§ **Task item**:
The data must be reproduced verbatim; images are to be omitted.

======

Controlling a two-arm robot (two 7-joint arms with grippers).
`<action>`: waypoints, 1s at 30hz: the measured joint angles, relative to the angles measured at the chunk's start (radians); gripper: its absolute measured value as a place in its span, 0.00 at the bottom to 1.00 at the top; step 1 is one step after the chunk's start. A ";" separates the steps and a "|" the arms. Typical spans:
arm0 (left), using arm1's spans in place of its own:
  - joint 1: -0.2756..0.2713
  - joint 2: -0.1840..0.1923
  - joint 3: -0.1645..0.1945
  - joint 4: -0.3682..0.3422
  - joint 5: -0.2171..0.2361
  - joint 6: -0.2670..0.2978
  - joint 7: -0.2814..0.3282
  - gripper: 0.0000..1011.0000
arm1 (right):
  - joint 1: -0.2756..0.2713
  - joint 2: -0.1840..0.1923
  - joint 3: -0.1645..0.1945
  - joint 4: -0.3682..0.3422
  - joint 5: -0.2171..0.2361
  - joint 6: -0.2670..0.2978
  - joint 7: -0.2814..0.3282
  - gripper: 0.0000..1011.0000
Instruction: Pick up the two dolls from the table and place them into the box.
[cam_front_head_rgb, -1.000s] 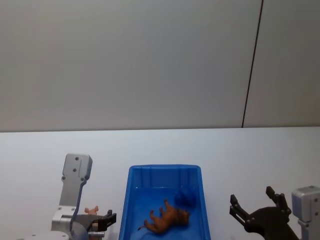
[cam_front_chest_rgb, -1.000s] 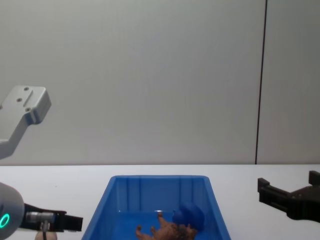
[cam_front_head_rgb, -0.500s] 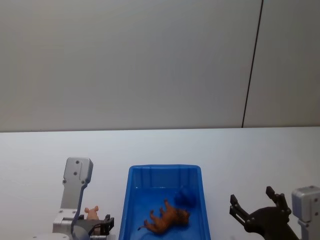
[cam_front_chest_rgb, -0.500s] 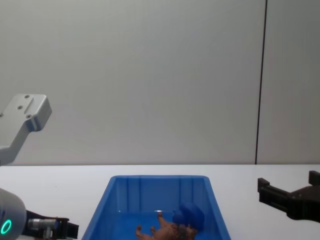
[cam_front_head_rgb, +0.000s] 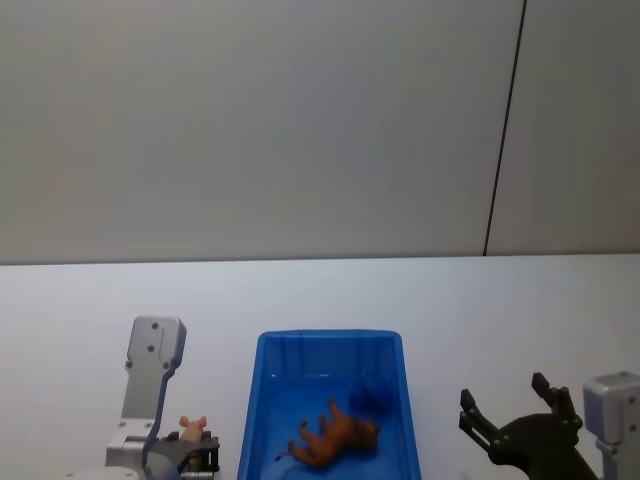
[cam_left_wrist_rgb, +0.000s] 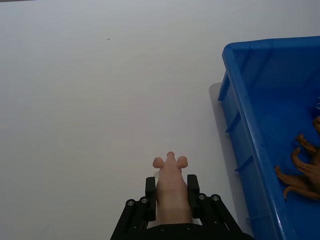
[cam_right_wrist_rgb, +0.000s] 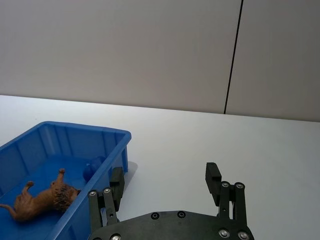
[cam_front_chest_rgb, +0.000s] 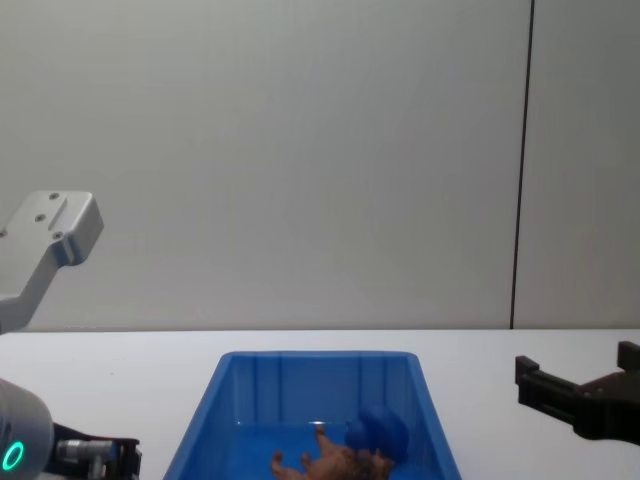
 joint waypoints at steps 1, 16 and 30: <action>0.000 0.000 0.000 0.000 0.000 0.000 0.000 0.36 | 0.000 0.000 0.000 0.000 0.000 0.000 0.000 0.99; 0.001 -0.001 0.000 0.001 -0.003 0.001 0.001 0.35 | 0.000 0.000 0.000 0.000 0.000 0.000 0.000 0.99; -0.050 0.070 0.055 -0.043 0.161 -0.145 -0.105 0.35 | 0.000 0.000 0.000 0.000 0.000 0.000 0.000 0.99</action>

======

§ **Output of the task**:
Controlling a two-arm robot (two 7-joint arms with grippers).
`<action>`: waypoints, 1s at 30hz: the measured joint angles, relative to the angles measured at the chunk's start (radians); gripper: its absolute measured value as a place in its span, 0.00 at the bottom to 1.00 at the top; step 1 is one step after the chunk's start. A ";" separates the steps and a "|" the arms. Typical spans:
arm0 (left), using arm1's spans in place of its own:
  - joint 1: -0.2756..0.2713
  - joint 2: -0.1840..0.1923
  - joint 3: -0.1645..0.1945
  - joint 4: -0.3682..0.3422
  - joint 5: -0.2171..0.2361
  - joint 6: -0.2670..0.2978
  - joint 7: -0.2814..0.3282
  - gripper: 0.0000..1011.0000
arm1 (right):
  - joint 1: -0.2756..0.2713
  - joint 2: -0.1840..0.1923
  - joint 3: -0.1645..0.1945
  - joint 4: -0.3682..0.3422
  - joint 5: -0.2171..0.2361
  - joint 6: -0.2670..0.2978
  - joint 7: -0.2814..0.3282
  - gripper: 0.0000..1011.0000
Instruction: Pick up the two dolls from the table and place them into the box.
[cam_front_head_rgb, -1.000s] 
[cam_front_chest_rgb, -1.000s] 
[cam_front_head_rgb, -0.500s] 
[cam_front_chest_rgb, -0.500s] 
[cam_front_head_rgb, +0.000s] 
[cam_left_wrist_rgb, +0.000s] 
[cam_right_wrist_rgb, +0.000s] 
[cam_front_chest_rgb, +0.000s] 
 joint waypoints at steps 1, 16 and 30: <action>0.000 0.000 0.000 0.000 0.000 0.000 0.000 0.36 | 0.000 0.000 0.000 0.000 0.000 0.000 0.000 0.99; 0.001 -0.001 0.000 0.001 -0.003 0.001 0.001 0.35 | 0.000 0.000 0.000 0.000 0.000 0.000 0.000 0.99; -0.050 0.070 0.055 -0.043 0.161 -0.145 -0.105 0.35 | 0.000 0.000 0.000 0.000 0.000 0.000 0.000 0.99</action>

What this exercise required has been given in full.